§ WORK REQUEST
The reply should contain all the data below, repeated exactly, and none of the images.

++++++++++

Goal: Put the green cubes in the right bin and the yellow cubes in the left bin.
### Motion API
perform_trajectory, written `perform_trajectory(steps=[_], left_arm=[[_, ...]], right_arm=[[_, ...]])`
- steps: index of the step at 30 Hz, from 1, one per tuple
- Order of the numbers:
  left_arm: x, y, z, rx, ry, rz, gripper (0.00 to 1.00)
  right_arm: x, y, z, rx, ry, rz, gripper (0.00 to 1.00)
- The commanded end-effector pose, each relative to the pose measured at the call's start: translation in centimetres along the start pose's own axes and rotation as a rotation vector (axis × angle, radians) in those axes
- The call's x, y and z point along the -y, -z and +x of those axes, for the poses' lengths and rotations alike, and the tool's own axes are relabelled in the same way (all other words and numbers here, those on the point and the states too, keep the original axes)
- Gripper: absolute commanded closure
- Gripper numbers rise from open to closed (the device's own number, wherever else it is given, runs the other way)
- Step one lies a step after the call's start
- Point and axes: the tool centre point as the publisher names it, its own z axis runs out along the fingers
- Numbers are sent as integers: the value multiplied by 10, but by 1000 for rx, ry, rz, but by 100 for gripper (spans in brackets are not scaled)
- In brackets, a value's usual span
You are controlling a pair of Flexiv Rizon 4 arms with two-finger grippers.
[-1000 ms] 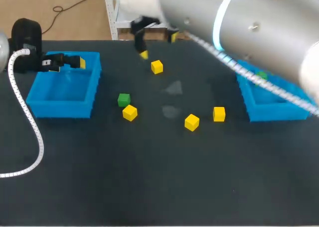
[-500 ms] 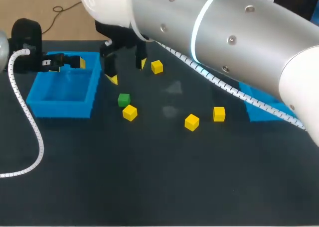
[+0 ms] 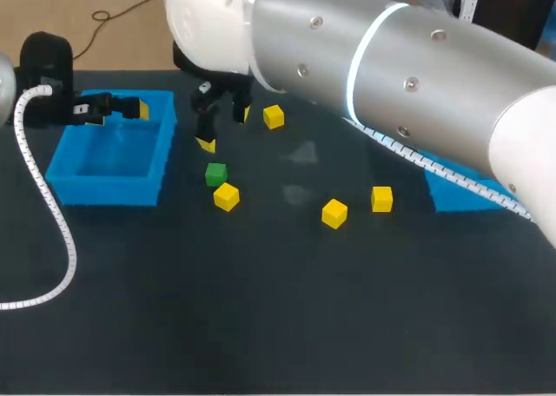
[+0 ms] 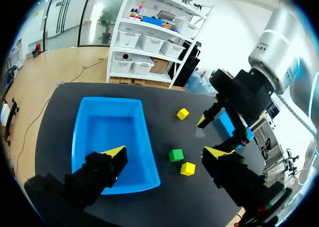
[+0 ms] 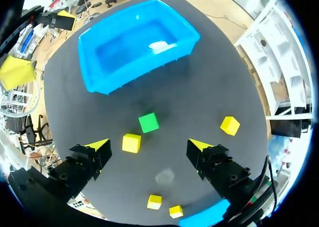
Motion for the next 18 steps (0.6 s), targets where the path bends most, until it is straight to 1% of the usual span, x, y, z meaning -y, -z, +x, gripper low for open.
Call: perform_trajectory(steps=[1,6,10,13,18], left_arm=[[-2,1,2,7,-2,12,0],[-2,1,2,7,-2,12,0],[-2,1,2,7,-2,12,0],[-2,1,2,7,-2,12,0],[-2,1,2,7,-2,12,0]], right_arm=[[-5,-10,5,364,24,21,0],[-7,-29,-4,356,97,11,0],[-2,-43,-12,350,120,-5,0],[3,-53,-14,336,102,-20,0],[3,-60,-10,318,79,-36,0]])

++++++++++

§ TASK RESULT
Goal: Put the green cubes in the right bin and the yellow cubes in the left bin.
### Motion API
perform_trajectory, written `perform_trajectory(steps=[_], left_arm=[[_, ...]], right_arm=[[_, ...]])`
- steps: index of the step at 30 Hz, from 1, one per tuple
- Order of the numbers:
  left_arm: x, y, z, rx, ry, rz, gripper (0.00 to 1.00)
  right_arm: x, y, z, rx, ry, rz, gripper (0.00 to 1.00)
- The commanded end-effector pose, each relative to the pose measured at the call's start: translation in centimetres along the start pose's own axes and rotation as a rotation vector (axis × angle, radians) in those axes
- The call's x, y and z point along the -y, -z and +x of those axes, for the poses' lengths and rotations alike, and the tool's own axes are relabelled in the same way (all other words and numbers here, those on the point and the states too, keep the original axes)
- Gripper: absolute commanded closure
- Gripper numbers rise from open to closed (the device's own number, wherever else it is given, runs the other way)
- Step one lies a step after the call's start
- Point and axes: the tool centre point as the publisher names it, its own z axis runs out along the fingers
- Numbers are sent as integers: the value multiplied by 10, but by 1000 for rx, ry, rz, but by 100 for gripper (spans in brackets are not scaled)
- In brackets, a value's usual span
You are controlling a pair of Flexiv Rizon 4 arms with two-finger grippers.
[-1000 ms] 
[-500 ms] 
[+0 ms] 
[+0 ms] 
[+0 ms] 
Motion for the next 18 steps (0.6 s), targets where the path bends most, until it is straight to 1% of the usual span, x, y, z meaning -y, -z, +x, gripper low for open.
Call: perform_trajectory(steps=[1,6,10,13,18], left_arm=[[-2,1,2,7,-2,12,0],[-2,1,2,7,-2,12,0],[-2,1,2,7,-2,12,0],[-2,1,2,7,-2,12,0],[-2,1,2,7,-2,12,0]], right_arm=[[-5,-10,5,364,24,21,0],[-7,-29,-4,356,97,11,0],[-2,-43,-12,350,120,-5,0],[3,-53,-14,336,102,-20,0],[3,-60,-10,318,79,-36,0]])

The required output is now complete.